PROBLEM REQUIREMENTS » In the listing below, repeat exactly every line from the first through the line containing "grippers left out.", with nothing else.

RECORDS PROVIDED »
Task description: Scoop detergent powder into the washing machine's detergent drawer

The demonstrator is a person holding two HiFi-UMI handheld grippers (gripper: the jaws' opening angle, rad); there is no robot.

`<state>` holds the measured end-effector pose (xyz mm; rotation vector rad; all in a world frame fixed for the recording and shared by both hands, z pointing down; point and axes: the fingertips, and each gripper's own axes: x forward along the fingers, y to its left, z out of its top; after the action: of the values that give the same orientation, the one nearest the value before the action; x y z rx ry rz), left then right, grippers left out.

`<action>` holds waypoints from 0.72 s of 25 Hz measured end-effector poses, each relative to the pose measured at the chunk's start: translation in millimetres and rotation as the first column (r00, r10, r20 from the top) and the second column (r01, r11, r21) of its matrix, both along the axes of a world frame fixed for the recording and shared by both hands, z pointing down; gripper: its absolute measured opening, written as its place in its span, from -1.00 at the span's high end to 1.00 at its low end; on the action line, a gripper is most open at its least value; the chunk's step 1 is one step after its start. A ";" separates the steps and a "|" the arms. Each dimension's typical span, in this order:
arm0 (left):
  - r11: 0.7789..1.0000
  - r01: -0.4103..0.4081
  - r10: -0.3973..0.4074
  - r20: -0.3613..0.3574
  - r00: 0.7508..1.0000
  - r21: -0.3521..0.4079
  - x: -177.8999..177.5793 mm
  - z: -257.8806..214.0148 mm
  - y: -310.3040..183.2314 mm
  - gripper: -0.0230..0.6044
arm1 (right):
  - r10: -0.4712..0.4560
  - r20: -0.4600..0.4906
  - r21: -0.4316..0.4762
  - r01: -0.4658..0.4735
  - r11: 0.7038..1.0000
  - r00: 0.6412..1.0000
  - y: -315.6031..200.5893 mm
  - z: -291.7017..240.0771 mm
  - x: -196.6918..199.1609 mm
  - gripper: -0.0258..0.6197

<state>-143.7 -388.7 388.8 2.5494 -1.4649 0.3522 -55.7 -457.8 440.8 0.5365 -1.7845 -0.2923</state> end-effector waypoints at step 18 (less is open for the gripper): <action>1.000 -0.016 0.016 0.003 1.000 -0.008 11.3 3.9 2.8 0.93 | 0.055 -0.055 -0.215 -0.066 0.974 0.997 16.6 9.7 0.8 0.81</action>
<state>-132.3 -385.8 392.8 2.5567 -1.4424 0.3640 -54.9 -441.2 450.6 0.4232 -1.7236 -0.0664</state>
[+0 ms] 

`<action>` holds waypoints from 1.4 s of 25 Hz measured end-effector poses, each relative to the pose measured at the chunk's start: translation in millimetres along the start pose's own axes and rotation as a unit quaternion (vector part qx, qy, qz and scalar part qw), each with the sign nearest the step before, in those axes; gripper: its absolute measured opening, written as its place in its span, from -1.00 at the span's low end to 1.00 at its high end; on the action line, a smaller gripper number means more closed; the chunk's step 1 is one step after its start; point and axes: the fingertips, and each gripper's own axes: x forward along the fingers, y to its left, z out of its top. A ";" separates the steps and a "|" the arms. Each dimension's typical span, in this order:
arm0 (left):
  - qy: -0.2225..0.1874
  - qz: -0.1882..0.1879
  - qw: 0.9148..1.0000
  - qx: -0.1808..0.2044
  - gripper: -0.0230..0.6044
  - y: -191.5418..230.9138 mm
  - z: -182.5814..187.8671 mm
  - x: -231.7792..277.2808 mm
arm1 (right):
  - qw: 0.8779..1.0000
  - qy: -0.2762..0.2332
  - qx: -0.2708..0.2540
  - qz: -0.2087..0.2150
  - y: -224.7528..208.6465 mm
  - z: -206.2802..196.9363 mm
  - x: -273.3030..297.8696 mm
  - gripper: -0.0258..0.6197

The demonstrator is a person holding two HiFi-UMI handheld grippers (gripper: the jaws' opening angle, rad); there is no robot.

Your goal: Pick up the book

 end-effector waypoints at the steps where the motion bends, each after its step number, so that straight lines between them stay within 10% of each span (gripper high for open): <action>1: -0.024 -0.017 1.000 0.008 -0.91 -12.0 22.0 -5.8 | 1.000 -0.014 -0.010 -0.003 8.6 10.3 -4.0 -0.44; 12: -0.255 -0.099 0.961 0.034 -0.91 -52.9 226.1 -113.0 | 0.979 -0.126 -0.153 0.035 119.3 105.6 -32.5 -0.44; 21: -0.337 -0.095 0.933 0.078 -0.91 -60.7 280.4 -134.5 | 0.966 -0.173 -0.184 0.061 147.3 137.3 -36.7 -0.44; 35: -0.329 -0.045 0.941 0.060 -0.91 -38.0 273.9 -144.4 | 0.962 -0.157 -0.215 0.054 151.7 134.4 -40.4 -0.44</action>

WRITTEN ANSWER »
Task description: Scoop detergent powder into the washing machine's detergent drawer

The demonstrator is a person holding two HiFi-UMI handheld grippers (gripper: the jaws' opening angle, rad); there is no robot.

`<state>` holds the measured end-effector pose (xyz mm; rotation vector rad; all in a world frame fixed for the recording and shared by both hands, z pointing down; point and axes: the fingertips, and each gripper's own axes: x forward along the fingers, y to its left, z out of its top; after the action: of the values that give the same orientation, the one nearest the value before the action; x y z rx ry rz), left then right, grippers left out.

With this, the output is complete.